-- Task --
Only the pictures are to be left out; please reproduce everything else in the data exactly.

▼

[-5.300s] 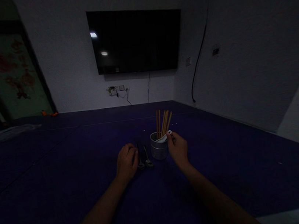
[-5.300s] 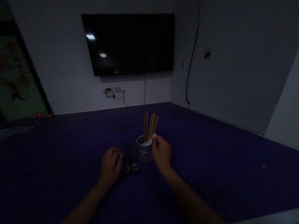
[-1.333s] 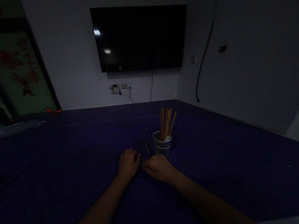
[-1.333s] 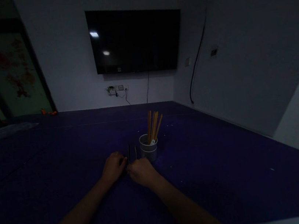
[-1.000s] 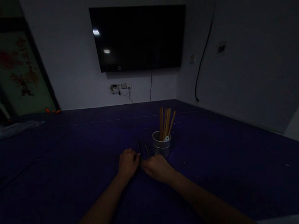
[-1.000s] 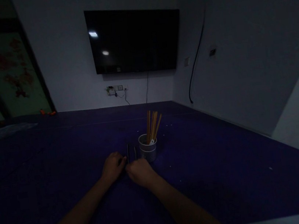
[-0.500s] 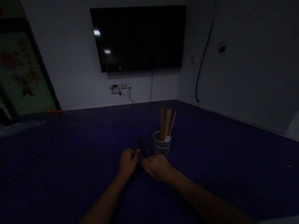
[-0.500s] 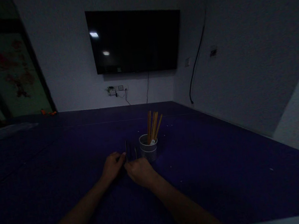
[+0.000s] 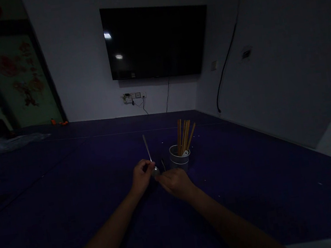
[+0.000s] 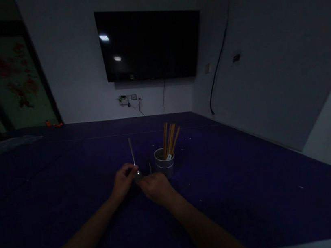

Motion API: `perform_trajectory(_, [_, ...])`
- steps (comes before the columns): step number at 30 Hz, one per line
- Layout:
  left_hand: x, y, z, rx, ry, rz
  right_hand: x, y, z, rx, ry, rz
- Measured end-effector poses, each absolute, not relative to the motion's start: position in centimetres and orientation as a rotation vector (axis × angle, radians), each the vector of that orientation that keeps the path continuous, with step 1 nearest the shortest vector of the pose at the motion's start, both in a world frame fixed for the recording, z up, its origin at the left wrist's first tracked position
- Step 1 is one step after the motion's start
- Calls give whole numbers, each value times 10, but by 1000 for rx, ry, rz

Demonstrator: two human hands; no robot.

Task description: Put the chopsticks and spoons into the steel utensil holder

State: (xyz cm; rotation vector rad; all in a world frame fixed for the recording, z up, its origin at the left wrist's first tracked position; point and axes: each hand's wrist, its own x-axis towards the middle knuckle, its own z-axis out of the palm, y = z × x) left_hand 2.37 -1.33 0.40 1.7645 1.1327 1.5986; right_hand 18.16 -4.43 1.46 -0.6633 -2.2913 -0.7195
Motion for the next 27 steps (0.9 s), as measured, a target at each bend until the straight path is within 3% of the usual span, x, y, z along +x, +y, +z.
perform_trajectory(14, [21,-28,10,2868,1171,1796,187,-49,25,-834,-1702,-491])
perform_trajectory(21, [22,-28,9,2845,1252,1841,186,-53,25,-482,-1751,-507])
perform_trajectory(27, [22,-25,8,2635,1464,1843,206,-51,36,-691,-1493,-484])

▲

-- Solution for this task --
[-5.300s] 
[-5.300s] 
[-1.333s] 
[-1.333s] 
[-1.000s] 
[-1.000s] 
[-0.500s] 
[-0.500s] 
[+0.000s] 
[+0.000s] 

Motion API: `perform_trajectory(_, [_, ...])`
- steps (comes before the columns): step number at 30 Hz, one per line
- Layout:
  left_hand: x, y, z, rx, ry, rz
  right_hand: x, y, z, rx, ry, rz
- Measured end-effector poses, each absolute, not relative to the motion's start: position in centimetres and orientation as a rotation vector (axis × angle, radians), each the vector of that orientation that keeps the path continuous, with step 1 nearest the shortest vector of the pose at the motion's start, both in a world frame fixed for the recording, z up, its origin at the left wrist's first tracked position
- Step 1 is one step after the motion's start
- Calls give whole numbers, each value times 10, but by 1000 for rx, ry, rz

Demonstrator: two human hands; no robot.

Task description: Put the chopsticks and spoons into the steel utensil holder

State: (xyz cm; rotation vector rad; all in a world frame fixed for the recording, z up, its origin at the left wrist's first tracked position; point and axes: each hand's wrist, its own x-axis towards the middle knuckle, its own z-axis out of the palm, y = z × x) left_hand 2.37 -1.33 0.40 1.7645 1.1327 1.5986; right_hand 18.16 -4.43 1.46 -0.6633 -2.2913 -0.7195
Motion for the next 27 steps (0.9 s), as measured, a target at each bend until the straight path is within 3% of the usual span, x, y, z along +x, +y, +z.
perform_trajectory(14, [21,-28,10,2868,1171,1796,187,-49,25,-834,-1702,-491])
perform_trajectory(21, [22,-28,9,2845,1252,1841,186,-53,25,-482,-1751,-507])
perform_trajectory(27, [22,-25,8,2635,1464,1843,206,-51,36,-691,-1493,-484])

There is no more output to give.